(Requirement) Nothing in the data may be altered; restate all of it exactly.

==================================================

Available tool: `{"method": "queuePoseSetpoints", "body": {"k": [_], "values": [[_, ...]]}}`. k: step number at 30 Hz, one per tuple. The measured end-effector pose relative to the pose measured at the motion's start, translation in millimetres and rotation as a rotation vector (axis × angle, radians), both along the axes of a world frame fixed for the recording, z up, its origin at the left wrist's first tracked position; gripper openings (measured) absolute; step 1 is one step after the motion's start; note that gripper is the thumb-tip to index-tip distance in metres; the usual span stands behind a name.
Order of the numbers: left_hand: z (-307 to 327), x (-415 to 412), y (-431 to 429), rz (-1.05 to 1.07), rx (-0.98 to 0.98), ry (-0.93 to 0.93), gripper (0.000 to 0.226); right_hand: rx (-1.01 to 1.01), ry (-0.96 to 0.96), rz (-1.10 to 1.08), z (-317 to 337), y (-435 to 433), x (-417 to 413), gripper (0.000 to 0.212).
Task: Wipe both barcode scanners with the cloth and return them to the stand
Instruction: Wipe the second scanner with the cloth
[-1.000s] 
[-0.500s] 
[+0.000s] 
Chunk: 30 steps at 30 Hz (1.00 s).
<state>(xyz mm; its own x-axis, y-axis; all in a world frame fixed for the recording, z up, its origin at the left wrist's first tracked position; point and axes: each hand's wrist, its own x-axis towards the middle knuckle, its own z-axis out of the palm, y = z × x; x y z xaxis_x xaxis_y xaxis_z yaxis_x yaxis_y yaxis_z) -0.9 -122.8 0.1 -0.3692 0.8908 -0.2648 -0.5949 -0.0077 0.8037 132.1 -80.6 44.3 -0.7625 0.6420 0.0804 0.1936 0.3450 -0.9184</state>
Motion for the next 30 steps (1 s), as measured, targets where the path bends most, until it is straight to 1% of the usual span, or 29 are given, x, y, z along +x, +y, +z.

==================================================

(Written answer)
Available tool: `{"method": "queuePoseSetpoints", "body": {"k": [_], "values": [[_, ...]]}}`. k: step number at 30 Hz, one per tuple. The measured end-effector pose relative to the pose measured at the motion's start, translation in millimetres and rotation as a rotation vector (axis × angle, radians), both along the axes of a world frame fixed for the recording, z up, its origin at the left wrist's first tracked position; gripper openings (measured) absolute; step 1 is one step after the motion's start; note that gripper is the thumb-tip to index-tip distance in metres; the usual span stands behind a name.
Order of the numbers: left_hand: z (-307 to 327), x (-415 to 412), y (-431 to 429), rz (-1.05 to 1.07), rx (-0.98 to 0.98), ry (-0.93 to 0.93), gripper (0.000 to 0.226); right_hand: rx (-1.01 to 1.01), ry (-0.96 to 0.96), rz (-1.10 to 1.08), z (-317 to 337), y (-435 to 433), x (-417 to 413), gripper (0.000 to 0.212).
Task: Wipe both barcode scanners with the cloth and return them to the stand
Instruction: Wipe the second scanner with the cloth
[-1.000s] 
[-0.500s] 
[+0.000s] 
Chunk: 30 steps at 30 Hz (1.00 s).
<state>(xyz mm; its own x-axis, y-axis; all in a world frame fixed for the recording, z up, its origin at the left wrist's first tracked position; point and axes: each hand's wrist, its own x-axis towards the middle knuckle, its own z-axis out of the palm, y = z × x; x y z xaxis_x xaxis_y xaxis_z yaxis_x yaxis_y yaxis_z) -0.9 -122.8 0.1 -0.3692 0.8908 -0.2648 -0.5949 -0.0077 0.8037 132.1 -80.6 44.3 -0.7625 0.6420 0.0804 0.1936 0.3450 -0.9184</state>
Motion for the next 30 steps (1 s), as measured, targets where the path bends most, until it is straight to 1% of the usual span, or 29 are given, x, y, z along +x, +y, +z.

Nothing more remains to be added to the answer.